Steady decline in serious comorbidities among pediatric cancer survivors
medwireNews: Research presented at the 2017 annual meeting of the American Society of Clinical Oncology shows childhood cancer survivors diagnosed in more recent years can expect to experience fewer serious chronic conditions than those diagnosed in earlier decades.
Among 23,601 participants of the Childhood Cancer Survivor Study included in this analysis, the 15-year cumulative incidence of severe, disabling, life-threatening, or fatal (ie, grade 3–5) chronic health problems was 12.7% for patients diagnosed and treated in the 1970s, decreasing significantly to a respective 10.1% and 8.9% for those diagnosed in the 1980s and 1990s.
This overall decrease appeared to be driven mainly by a reduction in the cumulative incidence of endocrine conditions, declining from approximately 4% for children diagnosed in the 1970s to just over 2% for those diagnosed in the 1980s and around 1.5% among those diagnosed in the 1990s.
There was also a significant decrease in the incidence of secondary malignant neoplasms and neurologic and gastrointestinal comorbidities over time. But the incidence of other chronic conditions, such as those affecting the cardiovascular and musculoskeletal systems, remained unchanged, and indeed, there was a significant increase in hearing loss among patients diagnosed in the 1990s versus earlier periods.
Presenting author Todd Gibson (St Jude Children's Research Hospital, Memphis, Tennessee, USA) and colleagues also found a difference by diagnosis. For instance, there was a significant reduction in the incidence of serious chronic morbidity by treatment decade for survivors of Wilms’ tumor, Ewings sarcoma, Hodgkin and non-Hodgkin lymphoma, astrocytoma, and acute lymphoblastic leukemia (ALL), but not for those diagnosed with acute myeloid leukemia, neuroblastoma, soft tissue sarcoma, or osteosarcoma.
Using a standardized treatment intensity score, they showed that treatment modified the association between the decade and incidence of chronic conditions. Among Hodgkin lymphoma survivors, for example, a multivariate model unadjusted for treatment gave a hazard ratio per treatment decade of 0.75, which rose to 0.91 after adjustment.
“This indirectly suggests that treatment factors played a role in the decrease of chronic conditions over time,” Gibson told the audience in Chicago, Illinois, USA.
He concluded: “This demonstrates that the strategy of reducing treatment intensity with the goal of reducing the risk of late effects has indeed translated to improved late health outcomes for many survivors of childhood cancer.”

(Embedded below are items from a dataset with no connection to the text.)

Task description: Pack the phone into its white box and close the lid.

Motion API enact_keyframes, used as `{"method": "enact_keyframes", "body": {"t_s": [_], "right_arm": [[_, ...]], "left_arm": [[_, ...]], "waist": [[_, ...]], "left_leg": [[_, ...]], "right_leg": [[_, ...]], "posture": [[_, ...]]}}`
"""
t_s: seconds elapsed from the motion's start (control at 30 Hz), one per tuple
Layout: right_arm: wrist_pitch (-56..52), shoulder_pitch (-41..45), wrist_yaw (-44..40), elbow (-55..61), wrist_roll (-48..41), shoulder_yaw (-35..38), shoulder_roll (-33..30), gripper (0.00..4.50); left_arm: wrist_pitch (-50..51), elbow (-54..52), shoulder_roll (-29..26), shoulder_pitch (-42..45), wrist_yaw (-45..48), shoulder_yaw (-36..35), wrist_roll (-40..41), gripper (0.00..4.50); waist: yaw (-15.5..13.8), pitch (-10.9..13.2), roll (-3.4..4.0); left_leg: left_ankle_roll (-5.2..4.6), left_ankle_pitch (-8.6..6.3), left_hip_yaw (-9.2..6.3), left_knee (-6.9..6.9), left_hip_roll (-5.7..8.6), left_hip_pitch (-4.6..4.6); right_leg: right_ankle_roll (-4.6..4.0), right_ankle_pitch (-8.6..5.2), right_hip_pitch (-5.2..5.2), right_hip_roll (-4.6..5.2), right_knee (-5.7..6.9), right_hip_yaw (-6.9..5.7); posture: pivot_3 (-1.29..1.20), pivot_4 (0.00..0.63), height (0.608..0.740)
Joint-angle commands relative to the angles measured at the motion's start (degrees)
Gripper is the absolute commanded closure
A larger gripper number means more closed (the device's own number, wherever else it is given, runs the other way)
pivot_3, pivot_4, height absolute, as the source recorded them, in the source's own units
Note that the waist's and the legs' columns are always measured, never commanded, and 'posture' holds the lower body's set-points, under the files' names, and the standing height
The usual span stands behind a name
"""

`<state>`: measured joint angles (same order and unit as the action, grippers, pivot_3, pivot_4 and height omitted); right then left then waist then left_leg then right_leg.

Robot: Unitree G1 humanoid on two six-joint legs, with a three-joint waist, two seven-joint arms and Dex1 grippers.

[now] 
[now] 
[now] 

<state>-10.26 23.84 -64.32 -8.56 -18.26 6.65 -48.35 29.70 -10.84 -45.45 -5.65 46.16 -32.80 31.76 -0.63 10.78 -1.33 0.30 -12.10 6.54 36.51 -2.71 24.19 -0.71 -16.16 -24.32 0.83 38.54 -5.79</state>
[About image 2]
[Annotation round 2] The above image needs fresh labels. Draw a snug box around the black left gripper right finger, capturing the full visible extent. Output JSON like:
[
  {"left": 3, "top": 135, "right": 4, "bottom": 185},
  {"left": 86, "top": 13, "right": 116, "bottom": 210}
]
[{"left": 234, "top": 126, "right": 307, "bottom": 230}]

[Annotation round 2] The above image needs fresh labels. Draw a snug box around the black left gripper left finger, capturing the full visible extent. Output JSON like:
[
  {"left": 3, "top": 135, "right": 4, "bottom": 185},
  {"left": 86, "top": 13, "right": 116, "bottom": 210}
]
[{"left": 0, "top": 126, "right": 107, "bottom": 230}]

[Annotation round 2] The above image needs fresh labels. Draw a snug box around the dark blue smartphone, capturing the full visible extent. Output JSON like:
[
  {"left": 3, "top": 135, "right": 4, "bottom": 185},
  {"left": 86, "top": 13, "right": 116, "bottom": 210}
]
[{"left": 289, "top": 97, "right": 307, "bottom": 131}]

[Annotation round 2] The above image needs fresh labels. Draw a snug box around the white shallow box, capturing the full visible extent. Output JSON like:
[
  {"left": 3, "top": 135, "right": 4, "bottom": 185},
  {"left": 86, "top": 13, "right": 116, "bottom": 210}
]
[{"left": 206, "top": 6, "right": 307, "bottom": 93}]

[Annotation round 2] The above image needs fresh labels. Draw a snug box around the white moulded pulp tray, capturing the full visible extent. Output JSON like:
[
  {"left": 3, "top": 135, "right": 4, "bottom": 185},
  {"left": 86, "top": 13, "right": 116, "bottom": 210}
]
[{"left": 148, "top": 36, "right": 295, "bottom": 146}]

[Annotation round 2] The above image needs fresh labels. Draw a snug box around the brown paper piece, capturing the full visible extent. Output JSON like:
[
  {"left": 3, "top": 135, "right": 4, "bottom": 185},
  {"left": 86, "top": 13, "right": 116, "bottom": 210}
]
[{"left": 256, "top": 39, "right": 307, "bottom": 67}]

Speaking to medwireNews at a press conference, Gibson clarified that they had not investigated the specific changes in treatment modalities that may have led to this decrease, but they suspect that it is largely attributable to reductions in the proportions of patients receiving radiation and decreases in chemotherapy doses. The team plans to look at this aspect more closely, he said.